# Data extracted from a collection
::::
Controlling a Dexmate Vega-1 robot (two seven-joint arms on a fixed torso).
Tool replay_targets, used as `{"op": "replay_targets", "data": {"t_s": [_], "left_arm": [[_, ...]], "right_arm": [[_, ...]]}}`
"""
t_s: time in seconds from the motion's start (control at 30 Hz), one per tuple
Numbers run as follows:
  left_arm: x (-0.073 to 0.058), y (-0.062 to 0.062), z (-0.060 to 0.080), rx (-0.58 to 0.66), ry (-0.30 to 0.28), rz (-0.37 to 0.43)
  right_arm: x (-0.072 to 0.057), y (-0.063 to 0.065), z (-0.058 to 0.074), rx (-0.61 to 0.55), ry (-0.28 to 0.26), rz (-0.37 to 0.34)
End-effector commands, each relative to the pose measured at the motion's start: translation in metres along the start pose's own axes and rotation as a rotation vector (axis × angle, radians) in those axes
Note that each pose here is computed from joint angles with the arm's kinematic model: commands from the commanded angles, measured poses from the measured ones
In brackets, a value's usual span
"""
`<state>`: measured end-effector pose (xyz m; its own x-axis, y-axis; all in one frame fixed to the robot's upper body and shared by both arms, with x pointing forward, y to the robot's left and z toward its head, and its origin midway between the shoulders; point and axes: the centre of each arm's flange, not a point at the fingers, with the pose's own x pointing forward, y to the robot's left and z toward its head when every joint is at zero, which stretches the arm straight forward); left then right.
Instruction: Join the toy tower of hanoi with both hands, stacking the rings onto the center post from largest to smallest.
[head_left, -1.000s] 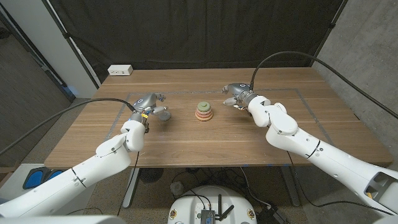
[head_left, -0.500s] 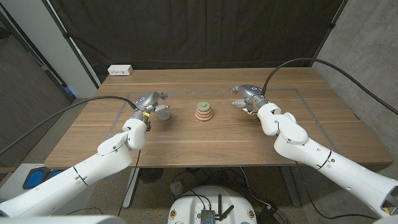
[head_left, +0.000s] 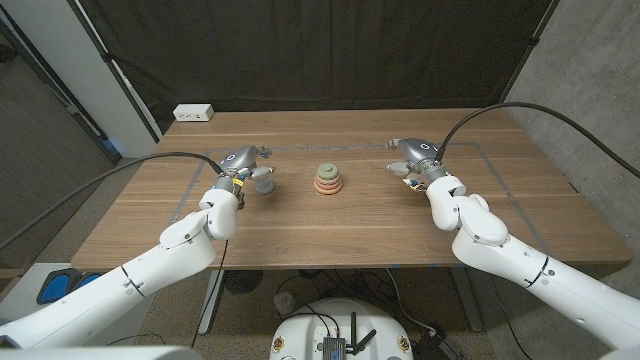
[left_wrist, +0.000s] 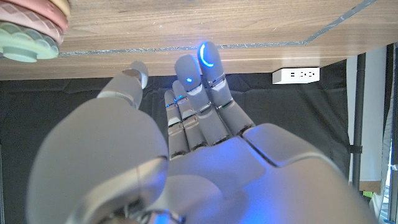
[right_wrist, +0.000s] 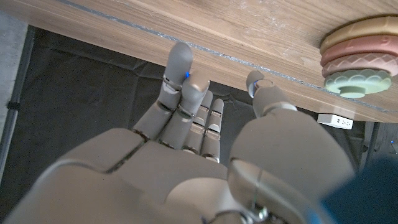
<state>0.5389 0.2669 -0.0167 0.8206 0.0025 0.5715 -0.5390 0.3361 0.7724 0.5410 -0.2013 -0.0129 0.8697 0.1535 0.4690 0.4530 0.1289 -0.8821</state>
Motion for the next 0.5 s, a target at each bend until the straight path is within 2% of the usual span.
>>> {"op": "replay_targets", "data": {"t_s": [0.03, 0.3, 0.5], "left_arm": [[0.0, -0.001, 0.002, 0.008, 0.009, -0.004], [0.001, 0.002, 0.002, 0.026, 0.014, -0.022], [0.0, 0.009, 0.007, 0.074, 0.01, -0.051]], "right_arm": [[-0.01, 0.003, -0.017, 0.001, 0.044, -0.07], [-0.013, 0.004, -0.015, 0.015, 0.049, -0.084], [-0.017, 0.005, -0.013, 0.024, 0.052, -0.086]]}}
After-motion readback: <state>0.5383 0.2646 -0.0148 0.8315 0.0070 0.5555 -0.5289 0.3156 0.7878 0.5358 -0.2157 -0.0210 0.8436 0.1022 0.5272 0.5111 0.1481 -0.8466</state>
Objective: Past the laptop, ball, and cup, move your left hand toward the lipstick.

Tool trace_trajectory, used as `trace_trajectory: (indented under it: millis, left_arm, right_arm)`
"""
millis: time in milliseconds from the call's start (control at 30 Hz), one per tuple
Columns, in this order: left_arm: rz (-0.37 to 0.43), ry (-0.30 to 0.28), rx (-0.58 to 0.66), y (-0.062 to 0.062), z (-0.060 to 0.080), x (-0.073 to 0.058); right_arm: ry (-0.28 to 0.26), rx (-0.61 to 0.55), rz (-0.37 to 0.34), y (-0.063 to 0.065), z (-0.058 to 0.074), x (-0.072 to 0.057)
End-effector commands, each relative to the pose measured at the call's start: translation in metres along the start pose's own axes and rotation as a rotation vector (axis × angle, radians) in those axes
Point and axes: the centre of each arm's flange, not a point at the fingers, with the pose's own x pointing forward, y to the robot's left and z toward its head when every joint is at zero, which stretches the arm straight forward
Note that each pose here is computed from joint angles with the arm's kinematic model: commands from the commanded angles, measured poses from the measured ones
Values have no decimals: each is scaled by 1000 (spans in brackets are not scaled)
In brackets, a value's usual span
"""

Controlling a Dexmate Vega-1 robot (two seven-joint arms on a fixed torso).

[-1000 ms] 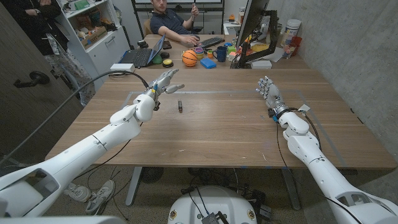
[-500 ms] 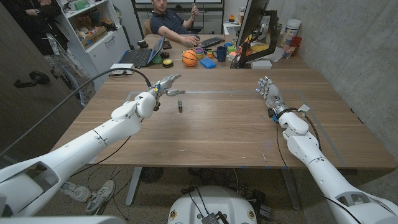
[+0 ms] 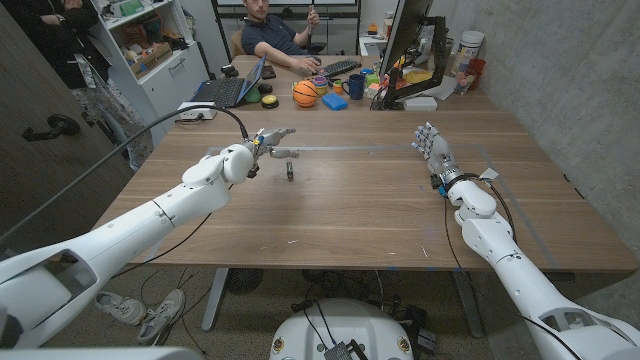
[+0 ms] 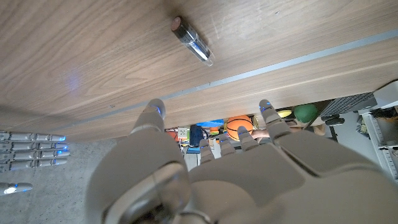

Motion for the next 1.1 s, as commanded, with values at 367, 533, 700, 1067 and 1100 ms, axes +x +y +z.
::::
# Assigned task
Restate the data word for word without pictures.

# Answer for this exercise
Controlling a Dexmate Vega-1 robot (two seven-joint arms on a fixed torso).
Tool replay_targets, used as `{"op": "replay_targets", "data": {"t_s": [_], "left_arm": [[_, ...]], "right_arm": [[_, ...]]}}`
"""
t_s: time in seconds from the motion's start (control at 30 Hz), one per tuple
Numbers run as follows:
  left_arm: x (-0.073 to 0.058), y (-0.062 to 0.062), z (-0.060 to 0.080), rx (-0.58 to 0.66), ry (-0.30 to 0.28), rz (-0.37 to 0.43)
  right_arm: x (-0.072 to 0.057), y (-0.063 to 0.065), z (-0.058 to 0.074), rx (-0.61 to 0.55), ry (-0.28 to 0.26), rz (-0.37 to 0.34)
End-effector commands, each relative to the pose measured at the motion's start: translation in metres along the start pose's own axes and rotation as a rotation vector (axis × angle, radians) in those axes
Note that each pose here is computed from joint angles with the arm's kinematic model: commands from the commanded angles, measured poses from the measured ones
In brackets, a value's usual span
"""
`<state>`: measured end-effector pose (xyz m; its own x-axis, y-axis; all in one frame fixed to the robot's upper body and shared by both arms, with x pointing forward, y to the robot's left and z toward its head, and its origin midway between the shoulders; point and axes: the centre of each arm's flange, not a point at the fingers, with the pose's own x pointing forward, y to the robot's left and z toward its head when every joint is at zero, which stretches the arm straight forward); left then right.
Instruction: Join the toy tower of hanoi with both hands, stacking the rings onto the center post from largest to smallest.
[head_left, -1.000s] 
[head_left, -0.500s] 
[head_left, +0.000s] 
[left_wrist, +0.000s] 
[right_wrist, +0.000s] 
<state>0.5389 0.2669 -0.0167 0.8206 0.0025 0.5715 -0.5390 0.3361 0.7724 0.5410 -0.2013 -0.0129 0.8697 0.1535 0.4690 0.4530 0.1289 -0.8821</state>
Motion for the next 0.5 s, a target at each bend until the straight path is within 2% of the usual span.
>>> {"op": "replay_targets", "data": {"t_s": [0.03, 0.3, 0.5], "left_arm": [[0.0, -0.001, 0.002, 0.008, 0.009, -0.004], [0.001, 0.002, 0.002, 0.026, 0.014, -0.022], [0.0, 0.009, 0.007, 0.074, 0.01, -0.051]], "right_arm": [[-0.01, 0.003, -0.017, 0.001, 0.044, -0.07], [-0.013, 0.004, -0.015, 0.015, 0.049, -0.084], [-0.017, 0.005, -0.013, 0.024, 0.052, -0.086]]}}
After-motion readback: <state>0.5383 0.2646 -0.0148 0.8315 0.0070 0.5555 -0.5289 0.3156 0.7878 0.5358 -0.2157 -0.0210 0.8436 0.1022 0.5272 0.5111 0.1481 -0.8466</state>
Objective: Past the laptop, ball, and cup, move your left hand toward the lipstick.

Tool trace_trajectory, used as `trace_trajectory: (indented under it: millis, left_arm, right_arm)`
"""
millis: time in milliseconds from the call's start (control at 30 Hz), one per tuple
Columns, in this order: left_arm: rz (-0.37 to 0.43), ry (-0.30 to 0.28), rx (-0.58 to 0.66), y (-0.062 to 0.062), z (-0.060 to 0.080), x (-0.073 to 0.058); right_arm: ry (-0.28 to 0.26), rx (-0.61 to 0.55), rz (-0.37 to 0.34), y (-0.063 to 0.065), z (-0.058 to 0.074), x (-0.072 to 0.057)
End-effector commands, each relative to the pose measured at the call's start: translation in metres along the start pose's own axes and rotation as a rotation vector (axis × angle, radians) in those axes
Point and axes: the centre of each arm's flange, not a point at the fingers, with the pose's own x pointing forward, y to the robot's left and z toward its head when every joint is at zero, which stretches the arm straight forward
Note that each pose here is computed from joint angles with the arm's kinematic model: commands from the commanded angles, measured poses from the measured ones
Values have no decimals: each is scaled by 1000 (spans in brackets are not scaled)
In brackets, a value's usual span
"""

Controlling a Dexmate Vega-1 robot (two seven-joint arms on a fixed torso).

[-1000 ms] 
[-500 ms] 
[+0 ms] 
[+0 ms] 

Motion for the next 1.1 s, as commanded, with values at 367, 533, 700, 1067 and 1100 ms, axes +x +y +z.

Nothing remains to be added to the exercise.